Liu Baodong, Li Yuanbo, Hu Mu, Liu Lei, Qian Kun, Wang Ruotian
Department of Thoracic Surgery, Xuanwu Hospital, Capital Medical University, Beijing 100053, China.
Zhongguo Fei Ai Za Zhi. 2016 Dec 20;19(12):859-863. doi: 10.3779/j.issn.1009-3419.2016.12.09.
Epidermal growth factor receptor tyrosine kinase inhibitors (EGFR-TKIs) is one of the foundamental treatment for non-small cell lung cancer (NSCLC) with EGFR mutation, however some patients might develop locally progression in primary site. The aim of this study is to assess the clinical application of radiofrequency ablation after locally progression of NSCLC while receving EGFR-TKIs.
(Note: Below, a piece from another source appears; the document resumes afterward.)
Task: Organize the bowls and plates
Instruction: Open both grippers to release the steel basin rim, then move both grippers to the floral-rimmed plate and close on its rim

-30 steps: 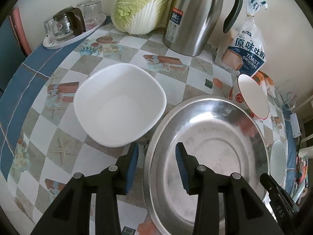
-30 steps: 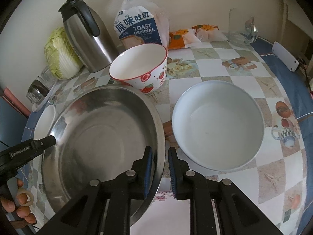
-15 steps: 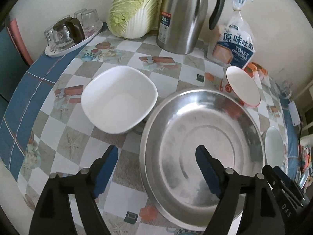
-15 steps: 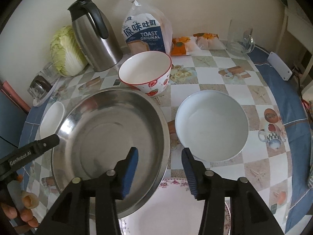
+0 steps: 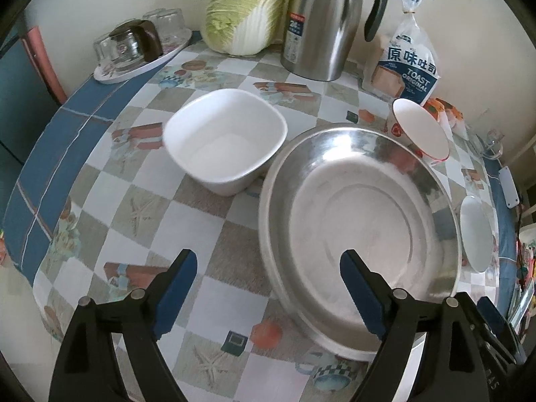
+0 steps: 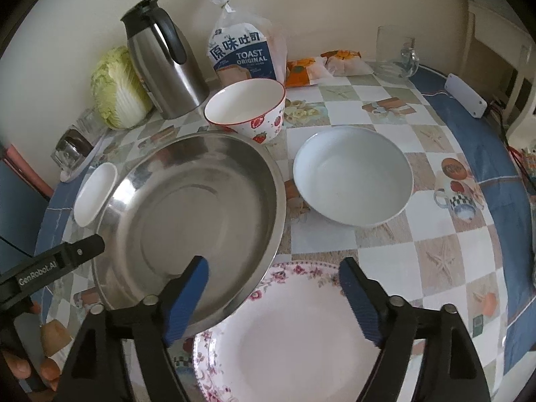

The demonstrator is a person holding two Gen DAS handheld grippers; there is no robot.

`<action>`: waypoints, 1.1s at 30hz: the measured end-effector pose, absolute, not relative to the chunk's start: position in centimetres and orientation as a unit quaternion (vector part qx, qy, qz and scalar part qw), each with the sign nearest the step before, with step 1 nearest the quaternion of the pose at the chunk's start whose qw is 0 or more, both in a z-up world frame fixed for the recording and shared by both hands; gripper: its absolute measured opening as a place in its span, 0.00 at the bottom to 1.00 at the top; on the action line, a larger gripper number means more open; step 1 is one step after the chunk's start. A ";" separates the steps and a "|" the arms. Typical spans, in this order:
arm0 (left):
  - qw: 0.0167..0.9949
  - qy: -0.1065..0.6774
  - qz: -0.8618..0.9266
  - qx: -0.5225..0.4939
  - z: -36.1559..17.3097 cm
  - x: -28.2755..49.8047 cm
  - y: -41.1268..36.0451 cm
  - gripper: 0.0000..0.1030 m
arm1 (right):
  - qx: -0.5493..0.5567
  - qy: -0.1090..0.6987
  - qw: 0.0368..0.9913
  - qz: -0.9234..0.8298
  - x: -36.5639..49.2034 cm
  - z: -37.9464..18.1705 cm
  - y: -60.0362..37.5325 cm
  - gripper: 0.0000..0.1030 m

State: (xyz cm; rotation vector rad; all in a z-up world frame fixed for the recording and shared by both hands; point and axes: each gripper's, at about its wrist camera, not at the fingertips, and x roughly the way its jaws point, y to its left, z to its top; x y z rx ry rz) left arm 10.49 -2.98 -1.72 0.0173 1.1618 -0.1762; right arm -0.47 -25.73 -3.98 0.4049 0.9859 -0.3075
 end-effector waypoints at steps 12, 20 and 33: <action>0.844 0.530 -0.084 0.002 -1.8 7.5 -2.6 0.90 | 0.193 0.463 0.854 -0.139 -3.3 -4.2 -24.4 0.99; 0.844 0.526 -0.099 -0.006 -1.6 5.8 -2.8 0.90 | 0.208 0.463 0.848 -0.155 -6.1 -4.7 -25.4 0.99; 0.823 0.550 -0.141 -0.012 -3.0 3.0 -3.6 0.90 | 0.261 0.469 0.817 -0.211 -10.0 -6.2 -28.8 0.99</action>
Twenty-eight eligible NSCLC patients were enrolled. Efficacy and Safety data of radiofrequency ablation followed by EGFR-TKIs or chemotherapy were collected.
None of patients had died during peri-operation period. The average follow-up time was 17.25 months. Locally progression rate was 10.7% (3/28), and locally progression time was 16.6 months. The average progression-free survival was (24.55±5.36) (95%CI:14.04-35.05), and the average overall survival was (25.57±5.45)(95%CI:14.88-36.27). Patients were divided into EGFR-TKIs group and chemotherapy group after radiofrequency ablation. The average progression-free survival of the two groups were (27.82±7.58)(95%CI:12.97-42.68) and (17.88±3.76)(95%CI:10.52-25.25)(P>0.05) respectively. The average OS (overall survival) was (29.42±7.68)(95%CI:14.36-44.48) and (18.44±3.87)(95% CI:14.89-36.27)(P>0.05) in two groups.
Radiofrequency ablation combined with EGFR-TKIs or chemotherapy could prolong progression-free survival and overall survival of EGFR mutant NSCLC patients who had developed locally progression in primary site during EGFR-TKIs treatment.
表皮生长因子受体酪氨酸激酶抑制剂(EGFR-TKIs)是治疗表皮生长因子受体(EGFR)突变的非小细胞肺癌(NSCLC)的基础治疗方法之一,然而部分患者可能会出现原发部位的局部进展。本研究旨在评估NSCLC患者在接受EGFR-TKIs治疗期间出现局部进展后进行射频消融的临床应用情况。
纳入28例符合条件的NSCLC患者。收集了先进行射频消融然后接受EGFR-TKIs或化疗的疗效和安全性数据。
围手术期无患者死亡。平均随访时间为17.25个月。局部进展率为10.7%(3/28),局部进展时间为16.6个月。平均无进展生存期为(24.55±5.36)(95%可信区间:14.04 - 35.05),平均总生存期为(25.57±5.45)(95%可信区间:14.88 - 36.27)。射频消融后患者被分为EGFR-TKIs组和化疗组。两组的平均无进展生存期分别为(27.82±7.58)(95%可信区间:12.97 - 42.68)和(17.88±3.76)(95%可信区间:10.52 - 25.25)(P>0.05)。两组的平均总生存期分别为(29.42±7.68)(95%可信区间:14.36 - 44.48)和(18.44±3.87)(95%可信区间:14.89 - 36.27)(P>0.05)。
射频消融联合EGFR-TKIs或化疗可延长在EGFR-TKIs治疗期间出现原发部位局部进展的EGFR突变NSCLC患者的无进展生存期和总生存期。